Posted: Sat Sep 26, 2020 10:02 am
by Dh8Classic
There seems to be that sweet spot when on the step of not too nose high and not too nose low.

But I was told that when it is no longer just some little waves but ones that are getting larger(lets say approaching whitecap size or significant bumpiness) that the aircraft should be in a slightly more nose low attitude so the floats will "cut through the waves" on takeoff and landing.

Is that what you typically do?

Re: Pitch attitude in the larger waves

Posted: Sun Sep 27, 2020 6:32 am
by valleyboy
It's been a while but "sweet spot" still applies but I don't know how you define this. To me, you find it, which becomes muscle memory, on every takeoff adjusting for conditions.

As a foot note, waves with white caps on inland lakes usually indicates that it's too rough. Unless there are sheltered areas and yes, long taxis are probable but why operate in conditions that beat the aircraft and floats to death. I was lazy and hated pumping floats so I avoided rough water and operated in sheltered areas and dealt with the rough water at taxi speeds.

Re: Pitch attitude in the larger waves

Posted: Sun Sep 27, 2020 7:01 pm
by tractor driver
Agreed to all above.
Only thing I’ve got to add is when I couldn’t avoid rougher water that was still within the limits of the airplane, I’d do my best to get the weight into the wings and off the floats as early as possible. If anything, a slightly nose high attitude would allow this while maintaining cautious control so as not to do anything dumb once the plane became airborne. Again, the aircraft will tell you what it needs. We just have to listen.
G

Re: Pitch attitude in the larger waves

Posted: Sun Sep 27, 2020 7:25 pm
by PilotDAR
I agree with what's been written. The plane will tell you what will work. There'll be a narrow window of what works, with "doesn't work" on either side. Just don't let the plane get porpoising. But you can pound a plane to death, overheat an engine, and erode a prop in rough water, so think it through before you try. Generally, if you have to ask yourself if it's too rough, it is.
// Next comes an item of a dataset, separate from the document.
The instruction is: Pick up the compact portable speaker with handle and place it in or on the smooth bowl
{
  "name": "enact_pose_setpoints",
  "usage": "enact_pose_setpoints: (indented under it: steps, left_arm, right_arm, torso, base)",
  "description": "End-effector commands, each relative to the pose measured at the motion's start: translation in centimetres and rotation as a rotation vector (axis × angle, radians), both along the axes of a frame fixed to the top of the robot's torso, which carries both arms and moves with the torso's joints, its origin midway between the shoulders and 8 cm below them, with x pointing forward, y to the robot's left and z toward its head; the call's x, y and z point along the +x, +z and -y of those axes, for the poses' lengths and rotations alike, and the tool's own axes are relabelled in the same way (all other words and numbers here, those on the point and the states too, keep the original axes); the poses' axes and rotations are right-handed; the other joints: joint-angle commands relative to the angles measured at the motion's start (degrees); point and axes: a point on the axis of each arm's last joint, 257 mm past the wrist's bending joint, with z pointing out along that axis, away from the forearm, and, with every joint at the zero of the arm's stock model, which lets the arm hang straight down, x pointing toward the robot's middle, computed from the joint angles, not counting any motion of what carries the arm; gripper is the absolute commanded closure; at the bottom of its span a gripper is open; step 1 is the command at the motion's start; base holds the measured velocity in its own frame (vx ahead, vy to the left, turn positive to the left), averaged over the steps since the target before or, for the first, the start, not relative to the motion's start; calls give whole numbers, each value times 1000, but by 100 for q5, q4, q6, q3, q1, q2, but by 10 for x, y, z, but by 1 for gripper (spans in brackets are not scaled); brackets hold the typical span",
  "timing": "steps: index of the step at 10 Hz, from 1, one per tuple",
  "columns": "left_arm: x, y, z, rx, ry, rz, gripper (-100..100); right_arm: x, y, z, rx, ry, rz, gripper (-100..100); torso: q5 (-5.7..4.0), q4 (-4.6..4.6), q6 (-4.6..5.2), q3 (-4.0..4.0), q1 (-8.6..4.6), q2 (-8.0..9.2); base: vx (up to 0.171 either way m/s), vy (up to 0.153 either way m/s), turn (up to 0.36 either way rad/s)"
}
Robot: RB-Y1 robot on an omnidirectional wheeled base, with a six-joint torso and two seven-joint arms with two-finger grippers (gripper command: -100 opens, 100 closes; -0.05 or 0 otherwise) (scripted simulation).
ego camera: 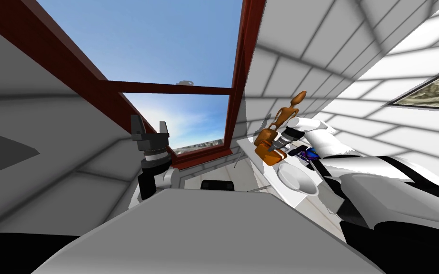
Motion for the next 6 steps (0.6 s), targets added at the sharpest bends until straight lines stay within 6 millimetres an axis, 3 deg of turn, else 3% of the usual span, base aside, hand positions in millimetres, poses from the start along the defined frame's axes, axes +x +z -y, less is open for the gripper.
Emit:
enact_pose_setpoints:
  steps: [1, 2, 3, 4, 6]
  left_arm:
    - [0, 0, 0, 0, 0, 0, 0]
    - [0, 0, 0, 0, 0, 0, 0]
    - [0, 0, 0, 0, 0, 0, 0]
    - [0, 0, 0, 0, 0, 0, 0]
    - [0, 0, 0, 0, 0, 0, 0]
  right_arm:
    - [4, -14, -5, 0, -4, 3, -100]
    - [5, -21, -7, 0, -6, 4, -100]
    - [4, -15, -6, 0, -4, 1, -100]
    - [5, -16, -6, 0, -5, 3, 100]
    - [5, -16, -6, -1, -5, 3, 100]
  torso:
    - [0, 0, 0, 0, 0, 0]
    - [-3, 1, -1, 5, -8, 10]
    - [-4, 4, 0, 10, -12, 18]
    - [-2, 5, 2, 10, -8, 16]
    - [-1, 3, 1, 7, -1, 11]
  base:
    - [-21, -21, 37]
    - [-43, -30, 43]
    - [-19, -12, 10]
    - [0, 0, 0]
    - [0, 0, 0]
If you run too nose low in the water, you won't create the angle of attack needed to get airborne at a slower speed. And you'll have more hull drag, to slow your acceleration. If the bows are too low, the more forward buoyancy point leaves you a bit more vulnerable to a waterloop if there's a crosswind, and you can't hold it. More a risk with flying boats than floatplanes, but worth considering. On a wheel plane, the designer controls the fuselage station where the weight of the plane is supported during takeoff, in a seaplane, you do! Get it too far ahead of the C of G, and you've created a taildragger, so control yaw carefully!